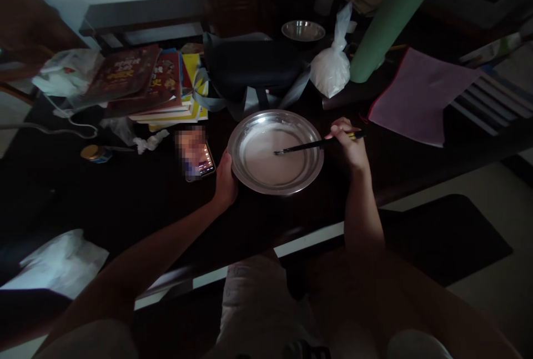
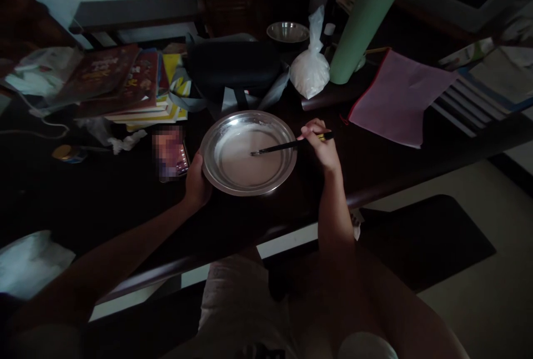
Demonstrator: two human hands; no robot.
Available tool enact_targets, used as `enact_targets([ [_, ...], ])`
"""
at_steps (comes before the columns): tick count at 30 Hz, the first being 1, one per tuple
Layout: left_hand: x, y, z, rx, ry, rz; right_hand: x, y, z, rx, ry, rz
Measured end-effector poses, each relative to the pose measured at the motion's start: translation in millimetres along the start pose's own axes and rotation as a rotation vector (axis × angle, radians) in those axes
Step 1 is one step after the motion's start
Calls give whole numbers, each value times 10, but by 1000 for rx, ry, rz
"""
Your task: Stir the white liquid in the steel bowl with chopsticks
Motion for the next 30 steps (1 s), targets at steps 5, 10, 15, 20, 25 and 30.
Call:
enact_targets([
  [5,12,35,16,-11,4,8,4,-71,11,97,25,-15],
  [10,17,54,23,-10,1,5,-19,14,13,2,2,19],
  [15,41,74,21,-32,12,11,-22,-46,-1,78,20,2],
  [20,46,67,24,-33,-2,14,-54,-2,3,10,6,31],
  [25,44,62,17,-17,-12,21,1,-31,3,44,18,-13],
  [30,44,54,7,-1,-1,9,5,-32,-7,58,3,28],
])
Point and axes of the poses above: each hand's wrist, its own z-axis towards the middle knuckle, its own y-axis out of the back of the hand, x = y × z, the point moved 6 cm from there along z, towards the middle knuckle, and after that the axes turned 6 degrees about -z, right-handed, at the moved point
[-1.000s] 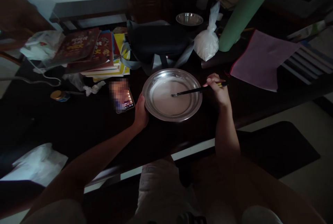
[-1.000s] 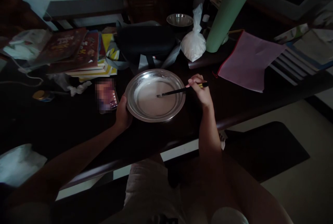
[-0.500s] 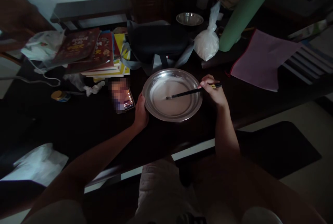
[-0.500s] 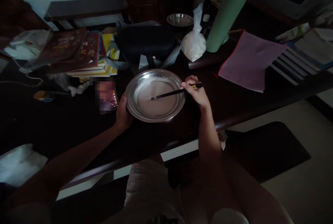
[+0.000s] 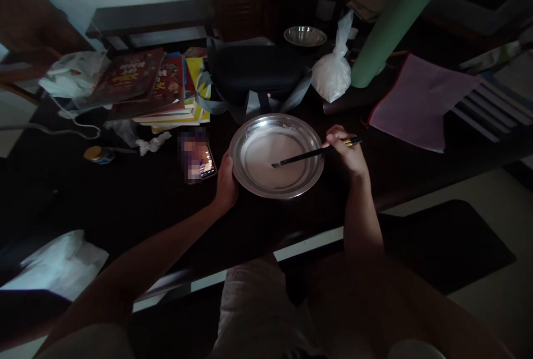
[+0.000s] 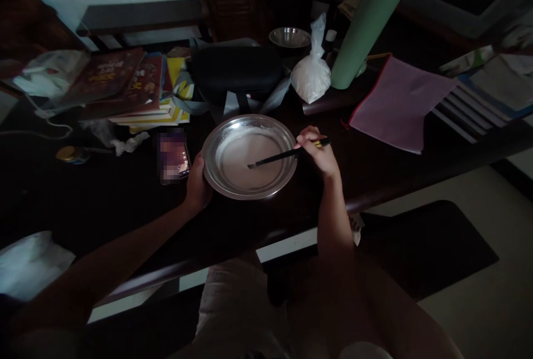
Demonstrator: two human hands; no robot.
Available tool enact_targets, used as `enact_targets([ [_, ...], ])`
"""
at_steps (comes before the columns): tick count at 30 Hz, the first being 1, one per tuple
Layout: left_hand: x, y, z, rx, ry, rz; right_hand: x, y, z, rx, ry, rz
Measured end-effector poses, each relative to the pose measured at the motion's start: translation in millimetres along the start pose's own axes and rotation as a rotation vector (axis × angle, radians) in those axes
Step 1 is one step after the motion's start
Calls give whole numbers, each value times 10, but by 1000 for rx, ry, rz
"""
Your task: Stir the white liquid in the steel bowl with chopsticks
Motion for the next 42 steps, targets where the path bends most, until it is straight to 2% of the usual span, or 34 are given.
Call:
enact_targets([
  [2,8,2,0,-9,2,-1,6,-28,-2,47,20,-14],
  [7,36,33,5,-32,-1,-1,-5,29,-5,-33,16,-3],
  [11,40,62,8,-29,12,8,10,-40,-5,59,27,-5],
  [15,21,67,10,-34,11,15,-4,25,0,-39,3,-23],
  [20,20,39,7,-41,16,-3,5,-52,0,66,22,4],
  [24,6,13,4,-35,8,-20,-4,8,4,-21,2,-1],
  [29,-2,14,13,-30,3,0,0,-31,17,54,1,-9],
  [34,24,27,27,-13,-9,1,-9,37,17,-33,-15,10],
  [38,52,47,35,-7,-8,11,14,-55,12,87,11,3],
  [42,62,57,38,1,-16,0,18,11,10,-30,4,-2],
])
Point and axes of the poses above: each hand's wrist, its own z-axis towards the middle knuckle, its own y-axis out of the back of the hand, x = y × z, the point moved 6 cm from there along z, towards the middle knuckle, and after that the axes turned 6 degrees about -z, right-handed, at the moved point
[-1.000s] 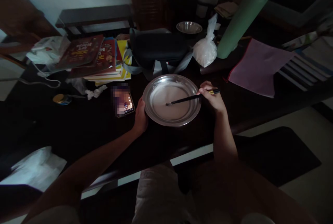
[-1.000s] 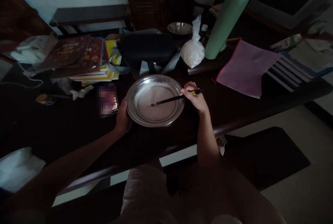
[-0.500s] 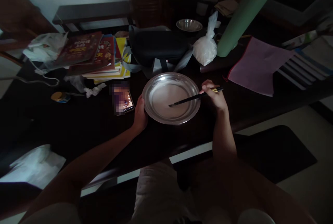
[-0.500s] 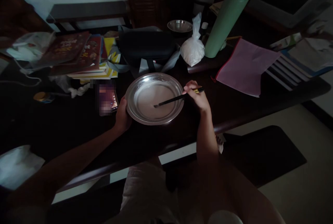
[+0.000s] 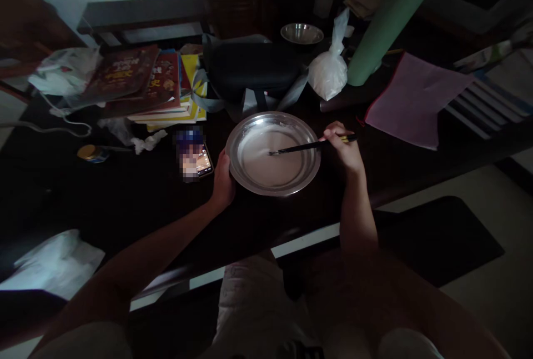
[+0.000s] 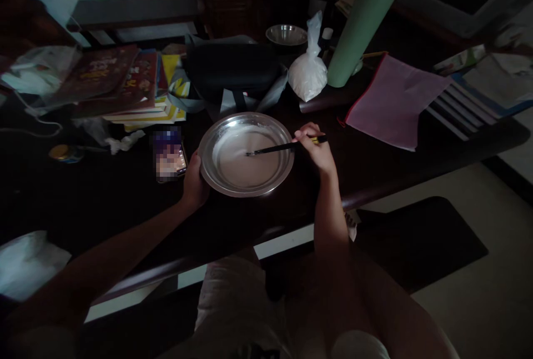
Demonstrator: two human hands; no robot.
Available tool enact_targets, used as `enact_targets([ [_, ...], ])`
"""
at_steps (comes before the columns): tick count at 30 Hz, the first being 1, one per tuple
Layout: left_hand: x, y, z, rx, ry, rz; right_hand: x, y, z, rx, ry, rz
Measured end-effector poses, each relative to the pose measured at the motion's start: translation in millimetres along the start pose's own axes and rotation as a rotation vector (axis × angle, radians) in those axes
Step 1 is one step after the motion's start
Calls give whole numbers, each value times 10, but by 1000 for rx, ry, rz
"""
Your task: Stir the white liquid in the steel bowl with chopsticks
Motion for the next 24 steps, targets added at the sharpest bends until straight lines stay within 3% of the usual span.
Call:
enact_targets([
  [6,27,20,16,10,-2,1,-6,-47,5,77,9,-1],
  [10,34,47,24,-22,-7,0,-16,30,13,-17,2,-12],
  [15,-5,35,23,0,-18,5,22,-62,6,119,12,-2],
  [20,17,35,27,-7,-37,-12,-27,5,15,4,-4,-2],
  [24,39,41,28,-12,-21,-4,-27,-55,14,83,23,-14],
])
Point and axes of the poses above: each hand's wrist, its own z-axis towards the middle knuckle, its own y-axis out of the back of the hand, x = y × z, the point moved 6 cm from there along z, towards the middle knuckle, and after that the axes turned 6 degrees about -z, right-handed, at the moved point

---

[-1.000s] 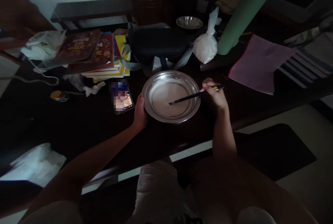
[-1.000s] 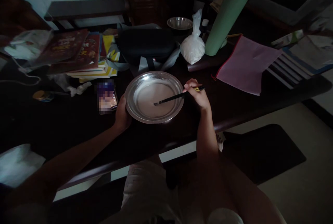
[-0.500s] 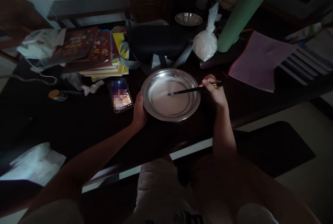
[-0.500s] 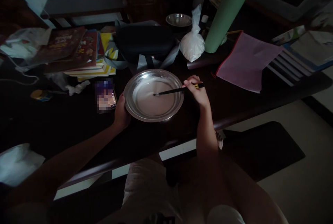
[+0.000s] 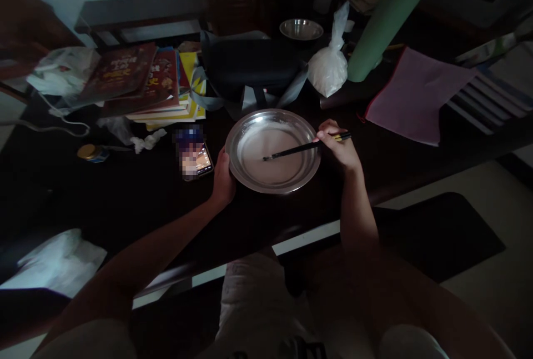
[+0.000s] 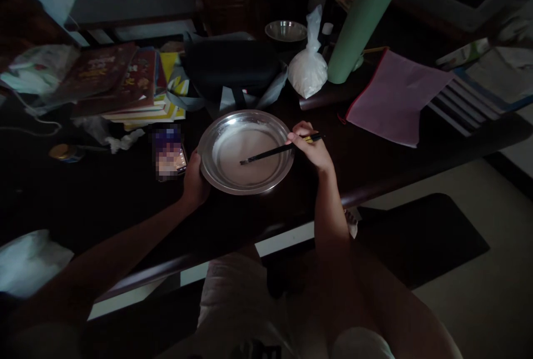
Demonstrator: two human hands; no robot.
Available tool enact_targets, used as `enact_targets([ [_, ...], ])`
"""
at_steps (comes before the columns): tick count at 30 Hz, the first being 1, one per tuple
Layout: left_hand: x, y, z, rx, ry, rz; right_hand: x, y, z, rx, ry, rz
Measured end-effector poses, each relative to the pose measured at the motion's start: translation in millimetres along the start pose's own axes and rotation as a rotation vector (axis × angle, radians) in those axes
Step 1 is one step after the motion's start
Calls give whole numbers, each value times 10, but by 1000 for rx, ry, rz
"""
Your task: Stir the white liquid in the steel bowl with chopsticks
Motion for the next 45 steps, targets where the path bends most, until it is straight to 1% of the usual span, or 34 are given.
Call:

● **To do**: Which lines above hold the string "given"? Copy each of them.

● **Response to this task**:
Motion for the next 42 steps, targets where the path bends most, until it is straight to 2% of the usual span, or 34 are given.
Motion for the next 45 steps, targets where the path bends most, until it is straight to 1% of the usual span, or 34 are given.

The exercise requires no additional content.